Rule 7: Bigger vehicles have the right of way (mainly because the bigger the vehicle, the less inclined the driver is to adhere to the few rules that do exist). Beware of semi-trucks that disregard oncoming traffic and blow through intersections, often because of size or faulty brakes. Beware also of motorcycles and taxis, which think they have the right of way and dodge in and out of traffic, regardless of how little space there is for them to fit. Motorcycle drivers also regularly drive in your blind spots, surround your vehicle at any stopping point (bearing much resemblance to roaches congregating around food), and pass on both the left and the right in tight spaces, never mind that turn signal you have on. Not coincidentally, there is an entire hospital wing dedicated to motorcycle accidents.

Rule 8: Yield to pedestrians? What? Cars are WAY bigger than pedestrians! (See Rule 7)

Rule 9: The number of seats in a vehicle is not indicative of how many people can actually sit in it (or on it).

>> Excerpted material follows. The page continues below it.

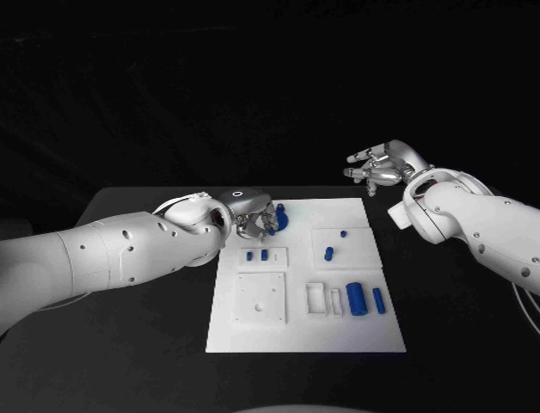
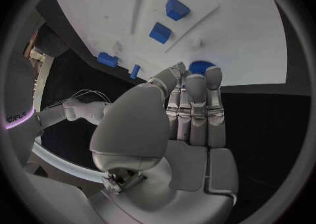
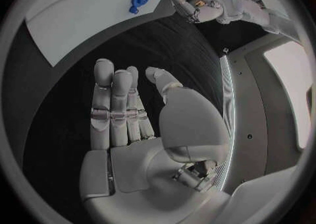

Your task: Assemble the parts on the task board

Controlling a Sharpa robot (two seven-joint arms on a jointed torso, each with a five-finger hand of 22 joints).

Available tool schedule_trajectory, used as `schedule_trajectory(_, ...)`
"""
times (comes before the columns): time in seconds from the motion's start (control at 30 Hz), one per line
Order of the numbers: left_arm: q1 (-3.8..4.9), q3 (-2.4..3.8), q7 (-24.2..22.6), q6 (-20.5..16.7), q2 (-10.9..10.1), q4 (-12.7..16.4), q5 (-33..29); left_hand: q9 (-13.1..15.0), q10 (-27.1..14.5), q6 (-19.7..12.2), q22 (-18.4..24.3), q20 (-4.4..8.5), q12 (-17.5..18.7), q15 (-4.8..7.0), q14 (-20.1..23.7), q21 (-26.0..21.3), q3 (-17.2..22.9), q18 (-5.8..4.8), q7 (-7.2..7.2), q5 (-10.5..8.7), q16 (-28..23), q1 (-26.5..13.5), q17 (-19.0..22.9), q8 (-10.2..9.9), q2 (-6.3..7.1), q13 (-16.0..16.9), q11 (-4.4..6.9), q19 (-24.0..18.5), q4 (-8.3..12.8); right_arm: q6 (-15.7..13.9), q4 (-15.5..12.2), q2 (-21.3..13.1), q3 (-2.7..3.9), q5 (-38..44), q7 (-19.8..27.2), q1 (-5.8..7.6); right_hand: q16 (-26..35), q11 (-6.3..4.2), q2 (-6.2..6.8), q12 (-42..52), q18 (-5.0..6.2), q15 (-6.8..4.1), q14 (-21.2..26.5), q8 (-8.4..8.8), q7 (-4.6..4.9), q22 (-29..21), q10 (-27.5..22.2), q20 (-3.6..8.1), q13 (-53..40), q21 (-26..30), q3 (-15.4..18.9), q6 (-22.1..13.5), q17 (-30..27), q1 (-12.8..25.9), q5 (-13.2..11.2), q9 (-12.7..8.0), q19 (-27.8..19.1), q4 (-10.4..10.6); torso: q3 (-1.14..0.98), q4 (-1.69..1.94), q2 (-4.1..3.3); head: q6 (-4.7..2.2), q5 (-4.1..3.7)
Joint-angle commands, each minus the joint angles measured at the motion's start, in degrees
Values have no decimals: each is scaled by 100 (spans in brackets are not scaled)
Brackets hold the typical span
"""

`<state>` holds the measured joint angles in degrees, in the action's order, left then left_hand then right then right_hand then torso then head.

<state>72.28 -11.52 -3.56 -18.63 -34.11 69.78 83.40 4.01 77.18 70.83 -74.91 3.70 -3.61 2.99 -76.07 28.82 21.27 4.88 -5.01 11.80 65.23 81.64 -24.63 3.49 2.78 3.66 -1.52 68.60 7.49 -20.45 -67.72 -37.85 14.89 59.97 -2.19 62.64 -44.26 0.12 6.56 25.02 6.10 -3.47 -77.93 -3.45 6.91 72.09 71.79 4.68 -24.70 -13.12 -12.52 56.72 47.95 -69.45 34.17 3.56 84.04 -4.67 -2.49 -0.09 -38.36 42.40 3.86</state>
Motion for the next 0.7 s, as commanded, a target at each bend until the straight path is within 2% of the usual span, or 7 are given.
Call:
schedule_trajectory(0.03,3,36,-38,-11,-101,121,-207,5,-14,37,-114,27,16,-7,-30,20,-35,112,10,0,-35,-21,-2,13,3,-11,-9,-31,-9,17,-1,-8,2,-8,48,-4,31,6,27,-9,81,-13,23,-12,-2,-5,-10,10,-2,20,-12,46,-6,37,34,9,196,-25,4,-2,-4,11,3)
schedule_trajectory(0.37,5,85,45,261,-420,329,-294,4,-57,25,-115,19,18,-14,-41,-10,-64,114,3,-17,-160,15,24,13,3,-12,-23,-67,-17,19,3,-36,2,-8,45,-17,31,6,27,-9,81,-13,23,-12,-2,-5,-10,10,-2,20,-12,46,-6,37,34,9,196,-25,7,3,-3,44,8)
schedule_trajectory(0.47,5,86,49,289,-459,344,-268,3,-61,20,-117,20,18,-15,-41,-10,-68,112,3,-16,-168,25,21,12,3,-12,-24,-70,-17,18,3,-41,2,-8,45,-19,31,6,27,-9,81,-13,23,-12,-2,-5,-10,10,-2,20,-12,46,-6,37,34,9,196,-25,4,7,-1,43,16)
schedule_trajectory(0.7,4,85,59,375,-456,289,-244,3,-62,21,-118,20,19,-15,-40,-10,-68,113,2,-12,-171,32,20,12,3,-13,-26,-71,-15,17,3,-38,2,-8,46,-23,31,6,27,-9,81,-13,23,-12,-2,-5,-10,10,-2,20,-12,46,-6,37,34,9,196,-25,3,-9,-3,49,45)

Incidentally, don’t feel limited to transporting just humans: Cattle, sheep and tonight’s (live-but-not-for-long) chicken dinner have to get there, too. (And the other taxi passengers don’t even seem to mind.) Remember that if you can balance it, you can transport it. Mattresses, animals, plywood and long metal poles, even on motorcycles, are no exception.
Note: Cattle horns make great balancing tools, especially when precariously sitting on top of an oversized truck.

Rule 10: Rules are subject to personal interpretation and desire to follow.